Hebdo des Marchés | La politique chinoise penche vers davantage de souplesse (Amundi)

Suite à la réunion du Politburo qui a réclamé une intensification des politiques macroéconomiques de soutien, le Conseil d’État chinois et la PBoC (banque centrale chinoise) se sont exécutés lundi, tandis que de nouvelles mesures sont encore attendues. La volonté générale d’assouplissement reste mesurée et sélective, par rapport au reste du monde.

Suite à la réunion du Politburo qui a réclamé une intensification des politiques macroéconomiques de soutien, le Conseil d’État chinois et la PBoC (banque centrale chinoise) se sont exécutés lundi, tandis que de nouvelles mesures sont encore attendues. La volonté générale d’assouplissement reste mesurée et sélective, par rapport au reste du monde.

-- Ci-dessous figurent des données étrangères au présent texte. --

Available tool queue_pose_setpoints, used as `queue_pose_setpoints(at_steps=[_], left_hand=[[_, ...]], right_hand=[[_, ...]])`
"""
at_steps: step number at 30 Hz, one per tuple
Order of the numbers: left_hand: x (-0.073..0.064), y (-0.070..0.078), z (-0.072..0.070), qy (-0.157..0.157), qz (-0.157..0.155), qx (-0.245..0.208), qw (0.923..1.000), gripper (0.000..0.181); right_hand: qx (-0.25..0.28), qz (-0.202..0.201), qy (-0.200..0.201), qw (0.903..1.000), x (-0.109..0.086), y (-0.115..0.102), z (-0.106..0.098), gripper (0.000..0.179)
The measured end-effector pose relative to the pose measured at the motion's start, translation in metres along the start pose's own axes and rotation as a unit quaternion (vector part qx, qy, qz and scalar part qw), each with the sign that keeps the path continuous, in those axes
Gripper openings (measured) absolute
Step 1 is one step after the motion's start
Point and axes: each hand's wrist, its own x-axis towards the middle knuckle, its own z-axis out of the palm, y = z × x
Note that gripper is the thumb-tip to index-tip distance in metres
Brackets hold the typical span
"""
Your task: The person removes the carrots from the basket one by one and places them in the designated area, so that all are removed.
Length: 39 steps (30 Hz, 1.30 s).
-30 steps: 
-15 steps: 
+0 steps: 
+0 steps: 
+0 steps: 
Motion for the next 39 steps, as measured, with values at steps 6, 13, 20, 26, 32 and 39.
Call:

  1. Sur le plan budgétaire, le gouvernement s’engage à augmenter le déficit budgétaire en se finançant par une augmentation des émissions d’obligations d’État. Les exonérations d’impôts et les subventions pour l’achat de véhicules propres seront étendues.
  2. En ce qui concerne la politique monétaire, la PBoC a réduit de 20 points de base le taux des prises en pension (reverse repo) à 7 jours, ramenant celui-ci à 2,2% lundi, ce qui laisse espérer une baisse correspondante du taux de référence des prêts bancaires (LPR) le 20 avril prochain. Une réduction ciblée du ratio des réserves obligatoires (RRR) est également probable. Le RRR pour les banques de plus petite taille a été abaissé d’un point de pourcentage, libérant ainsi 400 milliards de RMB de liquidités. Pour l’heure, le risque d’une deuxième vague épidémique en Chine n’est pas une menace majeure pour la reprise : jusqu’à présent, le nombre de cas  asymptomatiques a légèrement dépassé le millier, tandis que le nombre de personnes sous observation médicale – un indicateur permettant de tracer les infections potentielles – est désormais nettement moins élevé que lors du pic (20 000 contre 190 000 le 7 février). Malgré les inquiétudes, la reprise générale de l’économie est en bonne voie, comme le montrent les dernières statistiques à haute fréquence. En revanche la faiblesse de la demande mondiale pourrait constituer un risque baissier plus important. Les indices PMI asiatiques (indicateur mesurant le sentiment de confiance des directeurs des achats des entreprises) ont plongé en raison de la chute des commandes et de la production : le PMI manufacturier de l’ASEAN (Association des nations de l’Asie du Sud-Est) est tombé à 43,3 en mars, son niveau le plus bas depuis la création de l’enquête en juillet 2012. Les détériorations sont visibles dans tous les pays, Singapour étant le plus gravement touché. Les PMI de la Corée et du Japon ont continué à s’affaiblir en mars. À Taïwan, malgré une amélioration de l’indice PMI global, les commandes et la production ont encore reculé. En Chine, les PMI ont fortement rebondi en mars, reflétant une amélioration séquentielle après l’importante mise à l’arrêt des activités en février.